La fin de l’année 1831 marque à Lyon le premier épisode d’une longue série de violents soulèvements ouvriers, initiés par les ouvriers de la soie appelés "canuts", d’où le nom de "Révolte des canuts". En novembre, la première insurrection est provoquée par le refus des fabricants d’appliquer un tarif minimum garanti des prix et des salaires, accord pourtant conclu devant le préfet le 25 octobre entre délégués des ouvriers et ceux des fabricants. En effet, l’industrie de la soie est, à l’époque, très aléatoire, et les ouvriers sont mis au chômage et ne sont plus payés lorsque les commandes font défaut. Le 21 novembre, armés de pelles, de pioches, de bâtons et de quelques fusils, les canuts descendent de Croix-Rousse, où se situe la majorité des fabriques, jusque vers la Presqu’île, en criant : "Au Rhône, les fabricants !". Ils sont rejoints par les tisseurs des quartiers des Brotteaux et de La Guillotière. Des barricades sont dressées. Des drapeaux noirs sont hissés en haut des édifices publics avec la devise : "Vivre en travaillant ou mourir en combattant". Louis-Philippe Ier fait envoyer 20.000 hommes de troupe et 150 canons pour réprimer l'émeute.
Pauline Jaricot a alors 32 ans et prend fait et cause pour la classe ouvrière. Elle n’aura de cesse de dénoncer la misère dans laquelle l’ère industrielle les projette. Un de ses biographes, le père David Lathoud, la cite : "S’il est parfois nécessaire de réprimer les émeutes et de rétablir l’ordre, il est encore plus nécessaire et plus urgent de supprimer les causes du désordre en donnant à ceux qui souffrent les deux choses dont les hommes ne peuvent se passer : du pain et une espérance". Elle prend part aux révoltes aux côtés des médecins en soignant les blessés. A Mariette, une ouvrière qui lui demande "comment elle fait pour rester en permanence et sans faillir auprès des blessés", elle répond : "Je prie la Vierge pour qu’elle me donne la force et je la supplie d’alléger les souffrances de ces hommes qui se sont battus pour une juste cause".

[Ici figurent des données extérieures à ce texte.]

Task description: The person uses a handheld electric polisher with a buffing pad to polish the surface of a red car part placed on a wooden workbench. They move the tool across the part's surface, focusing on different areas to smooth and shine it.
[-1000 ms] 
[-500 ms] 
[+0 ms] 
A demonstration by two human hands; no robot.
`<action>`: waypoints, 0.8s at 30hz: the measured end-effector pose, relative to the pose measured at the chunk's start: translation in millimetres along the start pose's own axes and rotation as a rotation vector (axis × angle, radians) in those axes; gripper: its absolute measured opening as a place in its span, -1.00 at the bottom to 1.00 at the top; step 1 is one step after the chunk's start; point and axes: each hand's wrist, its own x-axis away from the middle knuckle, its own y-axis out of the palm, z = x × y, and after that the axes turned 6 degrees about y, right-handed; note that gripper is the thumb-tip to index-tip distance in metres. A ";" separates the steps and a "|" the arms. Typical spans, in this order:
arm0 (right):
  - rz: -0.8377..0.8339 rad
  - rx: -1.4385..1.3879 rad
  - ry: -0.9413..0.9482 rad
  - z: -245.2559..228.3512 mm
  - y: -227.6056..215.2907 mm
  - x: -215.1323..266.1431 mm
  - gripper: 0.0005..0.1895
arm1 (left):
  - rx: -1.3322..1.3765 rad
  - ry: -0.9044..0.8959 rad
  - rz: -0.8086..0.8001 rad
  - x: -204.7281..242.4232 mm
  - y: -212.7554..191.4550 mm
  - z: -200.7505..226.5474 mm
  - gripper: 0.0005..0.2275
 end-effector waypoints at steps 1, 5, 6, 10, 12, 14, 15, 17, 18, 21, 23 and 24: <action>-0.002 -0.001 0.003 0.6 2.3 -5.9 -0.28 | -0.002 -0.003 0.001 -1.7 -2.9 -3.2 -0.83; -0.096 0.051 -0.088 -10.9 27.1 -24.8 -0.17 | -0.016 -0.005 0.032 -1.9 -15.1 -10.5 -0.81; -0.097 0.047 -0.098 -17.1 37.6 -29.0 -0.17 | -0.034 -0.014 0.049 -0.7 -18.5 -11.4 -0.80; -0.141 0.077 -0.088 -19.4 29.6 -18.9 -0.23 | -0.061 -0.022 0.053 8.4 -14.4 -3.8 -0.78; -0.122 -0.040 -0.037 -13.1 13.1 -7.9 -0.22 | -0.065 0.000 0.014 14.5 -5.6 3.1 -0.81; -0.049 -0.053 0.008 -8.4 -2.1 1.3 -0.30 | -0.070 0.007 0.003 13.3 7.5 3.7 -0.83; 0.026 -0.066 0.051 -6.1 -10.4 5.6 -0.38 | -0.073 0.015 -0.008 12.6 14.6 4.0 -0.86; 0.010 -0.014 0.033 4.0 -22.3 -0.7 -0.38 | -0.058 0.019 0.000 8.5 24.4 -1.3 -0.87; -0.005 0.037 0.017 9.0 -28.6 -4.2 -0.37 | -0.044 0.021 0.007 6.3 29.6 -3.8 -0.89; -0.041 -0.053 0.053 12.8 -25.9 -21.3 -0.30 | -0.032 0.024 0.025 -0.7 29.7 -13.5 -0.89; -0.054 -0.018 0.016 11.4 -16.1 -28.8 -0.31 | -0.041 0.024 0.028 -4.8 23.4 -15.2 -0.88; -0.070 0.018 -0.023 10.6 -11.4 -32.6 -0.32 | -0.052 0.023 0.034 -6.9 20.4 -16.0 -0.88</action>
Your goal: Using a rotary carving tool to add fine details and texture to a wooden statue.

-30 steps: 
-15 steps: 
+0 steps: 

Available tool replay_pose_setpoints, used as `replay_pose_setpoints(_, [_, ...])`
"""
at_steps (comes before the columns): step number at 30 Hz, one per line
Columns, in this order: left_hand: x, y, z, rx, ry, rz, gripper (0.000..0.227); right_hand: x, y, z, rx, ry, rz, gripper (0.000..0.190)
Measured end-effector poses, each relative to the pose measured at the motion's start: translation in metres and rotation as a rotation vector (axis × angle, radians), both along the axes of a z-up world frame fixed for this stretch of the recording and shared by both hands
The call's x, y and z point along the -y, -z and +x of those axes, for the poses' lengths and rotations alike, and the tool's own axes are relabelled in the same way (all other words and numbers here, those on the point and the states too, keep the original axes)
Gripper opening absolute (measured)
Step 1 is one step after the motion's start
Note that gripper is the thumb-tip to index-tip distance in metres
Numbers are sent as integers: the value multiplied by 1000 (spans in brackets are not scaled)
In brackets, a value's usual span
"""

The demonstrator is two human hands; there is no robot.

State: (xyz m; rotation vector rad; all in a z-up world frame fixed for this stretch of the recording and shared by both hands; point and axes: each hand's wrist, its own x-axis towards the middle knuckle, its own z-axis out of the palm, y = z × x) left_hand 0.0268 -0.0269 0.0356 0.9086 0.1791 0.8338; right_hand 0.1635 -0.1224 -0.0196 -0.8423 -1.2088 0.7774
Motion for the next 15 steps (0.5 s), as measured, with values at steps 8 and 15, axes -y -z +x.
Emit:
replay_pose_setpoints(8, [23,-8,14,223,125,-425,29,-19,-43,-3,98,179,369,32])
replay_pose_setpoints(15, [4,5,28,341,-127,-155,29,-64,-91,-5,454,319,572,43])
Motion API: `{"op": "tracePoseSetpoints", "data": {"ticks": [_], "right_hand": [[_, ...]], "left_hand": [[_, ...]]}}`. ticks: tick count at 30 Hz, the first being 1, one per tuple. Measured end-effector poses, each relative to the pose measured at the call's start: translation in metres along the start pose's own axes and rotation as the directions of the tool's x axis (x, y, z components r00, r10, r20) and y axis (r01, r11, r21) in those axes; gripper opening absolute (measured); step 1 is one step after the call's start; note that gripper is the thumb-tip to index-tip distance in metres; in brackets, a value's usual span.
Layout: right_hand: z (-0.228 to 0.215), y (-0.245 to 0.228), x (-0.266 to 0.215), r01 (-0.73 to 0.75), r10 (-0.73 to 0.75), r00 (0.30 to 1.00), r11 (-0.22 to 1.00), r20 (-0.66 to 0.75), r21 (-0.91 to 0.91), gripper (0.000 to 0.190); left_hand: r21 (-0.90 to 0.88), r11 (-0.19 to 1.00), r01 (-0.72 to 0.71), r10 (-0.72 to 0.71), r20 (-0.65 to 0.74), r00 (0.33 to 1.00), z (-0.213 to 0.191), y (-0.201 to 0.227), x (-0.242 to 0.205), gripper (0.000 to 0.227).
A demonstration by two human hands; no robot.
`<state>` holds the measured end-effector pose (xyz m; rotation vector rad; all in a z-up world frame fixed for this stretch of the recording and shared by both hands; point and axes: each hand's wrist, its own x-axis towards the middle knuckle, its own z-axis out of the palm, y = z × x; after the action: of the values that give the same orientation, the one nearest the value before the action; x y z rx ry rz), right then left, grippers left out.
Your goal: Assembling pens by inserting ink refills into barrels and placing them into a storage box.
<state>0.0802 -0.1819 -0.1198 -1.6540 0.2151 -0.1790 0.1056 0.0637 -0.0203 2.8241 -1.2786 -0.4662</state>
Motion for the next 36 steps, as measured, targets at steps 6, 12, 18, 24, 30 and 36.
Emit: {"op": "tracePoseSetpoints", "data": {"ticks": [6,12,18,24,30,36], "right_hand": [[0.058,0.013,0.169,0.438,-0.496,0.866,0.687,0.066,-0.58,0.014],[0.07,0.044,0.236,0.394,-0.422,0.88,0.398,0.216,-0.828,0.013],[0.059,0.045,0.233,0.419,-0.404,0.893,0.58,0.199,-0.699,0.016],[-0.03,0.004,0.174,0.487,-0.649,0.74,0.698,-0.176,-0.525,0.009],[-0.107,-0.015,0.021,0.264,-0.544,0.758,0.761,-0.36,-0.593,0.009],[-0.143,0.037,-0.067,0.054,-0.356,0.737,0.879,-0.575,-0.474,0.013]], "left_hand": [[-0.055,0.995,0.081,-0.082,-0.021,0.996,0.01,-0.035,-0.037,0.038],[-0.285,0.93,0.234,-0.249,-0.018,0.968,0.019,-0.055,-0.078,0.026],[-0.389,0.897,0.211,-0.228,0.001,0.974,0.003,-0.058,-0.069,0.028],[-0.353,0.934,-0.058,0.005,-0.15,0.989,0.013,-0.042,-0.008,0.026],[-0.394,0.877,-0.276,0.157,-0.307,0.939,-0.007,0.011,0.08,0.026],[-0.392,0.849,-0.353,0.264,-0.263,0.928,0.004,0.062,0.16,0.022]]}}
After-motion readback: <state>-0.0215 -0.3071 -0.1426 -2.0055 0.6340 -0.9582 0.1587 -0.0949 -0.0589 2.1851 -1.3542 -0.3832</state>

Les médailles de la Vierge de Fourvière
Un jour, le 3 décembre 1831, selon David Lathoud dans le tome II de sa biographie Marie-Pauline Jaricot, Pauline a une idée qui sauva sans doute de la mort des centaines d’hommes. Elle envoie une de ses amies, une veuve, semer sur le passage des soldats en marche pour réprimer les insurgés une multitude de médailles de la Vierge ainsi que des tracts sur lesquels était écrit : "Marie a été conçue sans péché". Les troupes royales, menées par le général Comte Roguet, commandant militaire de Lyon et de la 7ème Division Militaire, remarquèrent les médailles miraculeuses et les bouts de papier. "Officiers et soldats les ramassèrent ; la fureur de la vengeance tomba, de sorte que le retour de l’armée gouvernementale s’accomplit sans représailles", écrit Lathoud.
Ces objets évocateurs de la Reine de la paix avaient fait abandonner aux soldats toutes consignes de violence et de répression. Un geste qui ne les laissa pas de marbre puisqu’ils redemandèrent des médailles pour leurs compagnons d’armes. Pauline écrit à ce propos : "Je conserverai toujours les lettres et les billets que m’ont écrits les chefs de l’armée, réclamant des médailles pour leurs subordonnés… Aussitôt qu’une compagnie était pourvue, les autres demandaient le même trésor, en sorte que plus de douze mille médailles furent distribuées à la garnison." L’armée devint donc un maillon de la grande chaîne formée par les "associés" du Rosaire Vivant : "En peu de mois, il se fit un changement notable parmi les soldats dont un grand nombre, non contents de porter les médailles, voulurent des chapelets, des scapulaires, et organisèrent même entre eux plusieurs sections du Rosaire Vivant", note Pauline. "Cela vaut gros et c’est vite fait, disaient-ils. Bien bête qui n’en profite pas !".